Team found there were more than 200m excess queries during recession
During the Great Recession from 2008 to 2011, a greater-than-expected number of Americans searched online for stress-related symptoms, U.S. researchers say.
John W. Ayers of San Diego State University, Benjamin Althouse of the Santa Fe
Institute and colleagues examined Americans' Google search patterns and discovered during the recent Great Recession, people searched considerably more frequently for information about health ailments such as ulcers, headaches and back pain.
In total, the research team found there were more than 200 million excess queries of this kind during the Great Recession than expected, Ayers said.
"While it's impossible to uncover the motives for increased searches, they likely indicate a person being ill, and ill enough to seek out online information or remedies," Ayers said in a statement.
The research team previously published a report showing queries for anxiety and depression also increased substantially during the Great Recession.

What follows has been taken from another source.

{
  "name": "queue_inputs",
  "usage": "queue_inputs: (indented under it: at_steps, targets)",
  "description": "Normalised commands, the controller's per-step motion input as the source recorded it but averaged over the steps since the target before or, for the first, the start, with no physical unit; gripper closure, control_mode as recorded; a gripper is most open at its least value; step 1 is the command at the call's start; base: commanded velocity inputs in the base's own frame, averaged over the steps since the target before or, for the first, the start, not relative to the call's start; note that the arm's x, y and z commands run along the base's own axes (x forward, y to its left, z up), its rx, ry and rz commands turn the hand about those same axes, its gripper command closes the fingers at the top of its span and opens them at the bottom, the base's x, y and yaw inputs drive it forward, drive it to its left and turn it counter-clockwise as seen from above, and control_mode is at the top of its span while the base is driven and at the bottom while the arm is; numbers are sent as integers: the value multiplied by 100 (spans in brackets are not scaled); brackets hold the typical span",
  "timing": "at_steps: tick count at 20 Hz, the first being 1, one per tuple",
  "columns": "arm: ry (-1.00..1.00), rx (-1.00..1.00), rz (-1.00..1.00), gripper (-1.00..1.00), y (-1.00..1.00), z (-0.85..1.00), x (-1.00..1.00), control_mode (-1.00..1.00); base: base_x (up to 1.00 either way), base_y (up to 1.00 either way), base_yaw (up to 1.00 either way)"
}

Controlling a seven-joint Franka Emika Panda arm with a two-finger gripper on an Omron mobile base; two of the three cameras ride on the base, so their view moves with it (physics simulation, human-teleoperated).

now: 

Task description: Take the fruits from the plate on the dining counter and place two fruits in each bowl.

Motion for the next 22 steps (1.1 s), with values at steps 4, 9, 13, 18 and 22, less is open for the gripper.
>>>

The researchers used five root words indicative of the most common health problems: chest, headache, heart, pain and stomach and controlling for search terms that might return false positives such as "tool chest."
The researchers measured how frequently people in the United States searched for queries involving those root terms during the Great Recession, defined as December 2008 through 2011, and came up with a list of 343 symptom queries.
The team calculated what the search volume of those symptoms' queries would have been if there had been no Great Recession -- what statisticians call synthetic controls -- correcting for such variables as the growing availability of the Internet and increased usage.
The study, published in the American Journal of Preventive Medicine, found searches for stomach ulcer symptoms were 228 percent higher than would be expected and headache symptoms were 193 percent higher, representing about 1.48 and 1.52 million excess searches.
The study also found several broad categories of health concerns stuck out: Queries about headaches were 41 percent higher than expected; hernias, 37 percent; for chest pain, 35 percent; and for heart arrhythmias, 32 percent.
The project was supported by a Google.org grant from 2012, although Google.org played no role in designing or conducting this study, the researchers said.